### EXERCISE:
Exactly the lines from the one holding "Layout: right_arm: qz" to the end of the listing, both ends included, make up the expected answer.

### DATA SEGMENT:
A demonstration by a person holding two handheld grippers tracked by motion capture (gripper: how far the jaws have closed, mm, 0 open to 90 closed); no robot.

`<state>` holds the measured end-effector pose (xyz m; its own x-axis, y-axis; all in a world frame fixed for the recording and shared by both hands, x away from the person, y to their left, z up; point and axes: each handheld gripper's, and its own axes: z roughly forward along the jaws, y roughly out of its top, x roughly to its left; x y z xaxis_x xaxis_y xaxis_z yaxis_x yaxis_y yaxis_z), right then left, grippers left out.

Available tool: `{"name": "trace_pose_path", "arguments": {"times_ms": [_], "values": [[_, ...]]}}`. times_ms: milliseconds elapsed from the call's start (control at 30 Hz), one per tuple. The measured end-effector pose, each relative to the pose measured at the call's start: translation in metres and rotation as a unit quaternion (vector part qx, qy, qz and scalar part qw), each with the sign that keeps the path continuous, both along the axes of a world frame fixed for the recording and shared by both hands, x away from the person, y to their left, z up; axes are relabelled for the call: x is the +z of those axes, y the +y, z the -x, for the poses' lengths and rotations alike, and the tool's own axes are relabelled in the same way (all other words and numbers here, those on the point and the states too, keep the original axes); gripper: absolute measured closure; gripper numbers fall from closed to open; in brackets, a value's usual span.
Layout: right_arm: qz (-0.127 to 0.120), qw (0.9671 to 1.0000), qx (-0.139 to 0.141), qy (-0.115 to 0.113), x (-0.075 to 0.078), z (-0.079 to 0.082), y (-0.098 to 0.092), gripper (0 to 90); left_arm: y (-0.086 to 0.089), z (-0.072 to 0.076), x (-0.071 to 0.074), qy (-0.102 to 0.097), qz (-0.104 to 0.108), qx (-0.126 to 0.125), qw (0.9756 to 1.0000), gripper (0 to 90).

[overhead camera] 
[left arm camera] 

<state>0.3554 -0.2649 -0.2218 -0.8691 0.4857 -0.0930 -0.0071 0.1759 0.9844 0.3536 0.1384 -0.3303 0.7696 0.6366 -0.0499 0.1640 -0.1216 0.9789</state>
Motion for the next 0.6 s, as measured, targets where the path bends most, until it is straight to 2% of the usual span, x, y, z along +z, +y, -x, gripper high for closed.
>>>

### EXERCISE SOLUTION:
Layout: right_arm: qz (-0.127 to 0.120), qw (0.9671 to 1.0000), qx (-0.139 to 0.141), qy (-0.115 to 0.113), x (-0.075 to 0.078), z (-0.079 to 0.082), y (-0.098 to 0.092), gripper (0 to 90); left_arm: y (-0.086 to 0.089), z (-0.072 to 0.076), x (-0.071 to 0.074), qy (-0.102 to 0.097), qz (-0.104 to 0.108), qx (-0.126 to 0.125), qw (0.9756 to 1.0000), gripper (0 to 90).

[overhead camera] 
[left arm camera] 

<state>0.3554 -0.2649 -0.2218 -0.8691 0.4857 -0.0930 -0.0071 0.1759 0.9844 0.3536 0.1384 -0.3303 0.7696 0.6366 -0.0499 0.1640 -0.1216 0.9789</state>
Motion for the next 0.6 s, as measured, targets where the path bends most, until it is straight to 2% of the usual span, x, y, z along +z, +y, -x, gripper high for closed.
>>>

No further answer is needed.